The interplay between d-wave superconductivity and antiferromagnetic fluctuations: a quantum Monte Carlo study

TL;DR

This study uses quantum Monte Carlo simulations to explore how antiferromagnetic fluctuations and d-wave superconductivity interact in a modified Hubbard model, revealing their close relationship and mutual influence.

Contribution

It provides the first large-scale quantum Monte Carlo analysis showing the interplay and near equivalence of magnetic and pairing scales in a Hubbard model with an additional W term.

Findings

Enhancing U/t transitions the system from d-wave superconductor to antiferromagnetic insulator.

Spin correlations follow a power-law decay with an exponent depending on coupling constants.

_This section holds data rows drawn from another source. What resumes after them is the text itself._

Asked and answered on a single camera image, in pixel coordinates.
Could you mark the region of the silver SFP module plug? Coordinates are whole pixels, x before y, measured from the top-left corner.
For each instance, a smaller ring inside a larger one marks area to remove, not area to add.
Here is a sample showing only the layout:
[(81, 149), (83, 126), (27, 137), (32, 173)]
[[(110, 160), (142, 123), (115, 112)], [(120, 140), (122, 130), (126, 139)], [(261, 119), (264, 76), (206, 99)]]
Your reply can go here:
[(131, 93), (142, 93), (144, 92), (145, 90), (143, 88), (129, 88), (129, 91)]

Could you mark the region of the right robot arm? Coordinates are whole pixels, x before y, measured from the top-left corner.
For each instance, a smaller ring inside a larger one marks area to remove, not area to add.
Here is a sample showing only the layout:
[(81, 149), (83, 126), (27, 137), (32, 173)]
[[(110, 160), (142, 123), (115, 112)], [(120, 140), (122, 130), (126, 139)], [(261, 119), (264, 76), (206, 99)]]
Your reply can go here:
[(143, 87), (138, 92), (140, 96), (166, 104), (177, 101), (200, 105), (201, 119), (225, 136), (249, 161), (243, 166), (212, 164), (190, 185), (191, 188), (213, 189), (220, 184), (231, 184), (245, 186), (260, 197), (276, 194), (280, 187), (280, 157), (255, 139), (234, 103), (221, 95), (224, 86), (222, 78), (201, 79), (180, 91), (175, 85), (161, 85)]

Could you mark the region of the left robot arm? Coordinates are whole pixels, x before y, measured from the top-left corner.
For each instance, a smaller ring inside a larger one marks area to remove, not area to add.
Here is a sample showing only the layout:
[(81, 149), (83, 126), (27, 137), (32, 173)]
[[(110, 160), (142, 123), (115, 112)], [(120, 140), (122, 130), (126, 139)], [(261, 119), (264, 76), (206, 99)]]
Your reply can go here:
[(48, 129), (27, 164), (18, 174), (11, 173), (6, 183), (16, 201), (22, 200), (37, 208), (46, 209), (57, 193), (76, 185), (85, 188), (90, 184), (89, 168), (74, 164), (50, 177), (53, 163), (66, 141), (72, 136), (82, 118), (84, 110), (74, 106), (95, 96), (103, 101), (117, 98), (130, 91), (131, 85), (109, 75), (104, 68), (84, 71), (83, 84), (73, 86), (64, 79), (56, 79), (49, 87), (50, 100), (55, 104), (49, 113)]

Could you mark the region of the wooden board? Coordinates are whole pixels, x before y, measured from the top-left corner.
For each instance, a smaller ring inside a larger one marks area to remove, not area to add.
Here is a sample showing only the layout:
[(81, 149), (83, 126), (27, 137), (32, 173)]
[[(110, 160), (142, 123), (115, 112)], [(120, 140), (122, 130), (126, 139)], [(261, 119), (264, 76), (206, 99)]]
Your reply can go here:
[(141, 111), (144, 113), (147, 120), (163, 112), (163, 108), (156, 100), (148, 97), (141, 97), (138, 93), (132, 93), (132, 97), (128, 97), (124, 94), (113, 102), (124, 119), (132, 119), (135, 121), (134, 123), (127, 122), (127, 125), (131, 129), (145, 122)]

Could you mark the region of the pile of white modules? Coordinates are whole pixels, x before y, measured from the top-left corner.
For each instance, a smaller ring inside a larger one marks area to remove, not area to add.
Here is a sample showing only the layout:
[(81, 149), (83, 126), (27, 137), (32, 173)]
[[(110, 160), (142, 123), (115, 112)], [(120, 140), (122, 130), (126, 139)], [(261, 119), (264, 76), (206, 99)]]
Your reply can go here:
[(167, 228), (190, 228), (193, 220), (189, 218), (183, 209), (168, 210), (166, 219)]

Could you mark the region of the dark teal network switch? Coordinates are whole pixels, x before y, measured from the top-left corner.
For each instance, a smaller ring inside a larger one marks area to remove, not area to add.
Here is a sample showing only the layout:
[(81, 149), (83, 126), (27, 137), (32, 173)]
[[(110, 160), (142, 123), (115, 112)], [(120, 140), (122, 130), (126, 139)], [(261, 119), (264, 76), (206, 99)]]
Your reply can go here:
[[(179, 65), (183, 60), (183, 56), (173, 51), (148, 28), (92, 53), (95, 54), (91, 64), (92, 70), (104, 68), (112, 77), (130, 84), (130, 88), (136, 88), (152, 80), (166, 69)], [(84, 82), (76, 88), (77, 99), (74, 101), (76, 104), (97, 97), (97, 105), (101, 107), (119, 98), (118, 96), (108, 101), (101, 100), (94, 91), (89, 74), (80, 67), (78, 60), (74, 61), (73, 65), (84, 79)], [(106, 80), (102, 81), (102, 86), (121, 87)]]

Superconducting and magnetic scales are identical over a broad temperature range.

Abstract

We consider the repulsive Hubbard model on a square lattice with an additional term, W, which depends upon the square of a single-particle nearest-neighbor hopping. At half-band filling, constant W, we show that enhancing U/t drives the system from a d-wave superconductor to an antiferromagnetic Mott insulator. At zero temperature in the superconducting phase, spin-spin correlations follow a powerlaw: exp(-i r Q) |r|^(-alpha). Here Q = (pi, pi) and alpha is in the range 1 < alpha < 2 and depends upon the coupling constants W and U. This results is reached on the basis of large scale quantum Monte-Carlo simulations on lattices up to 24 times 24, and is shown to be independent on the choice of the boundary conditions. We define a pairing (magnetic) scale by the temperature below which short range d-wave pairing correlations (antiferromagnetic fluctuations) start growing. With finite temperature quantum Monte Carlo simulations, we demonstrate that both scales are identical over a large energy range. Those results show the extreme compatibility and close interplay of antiferromagnetic fluctuations and d-wave superconductivity.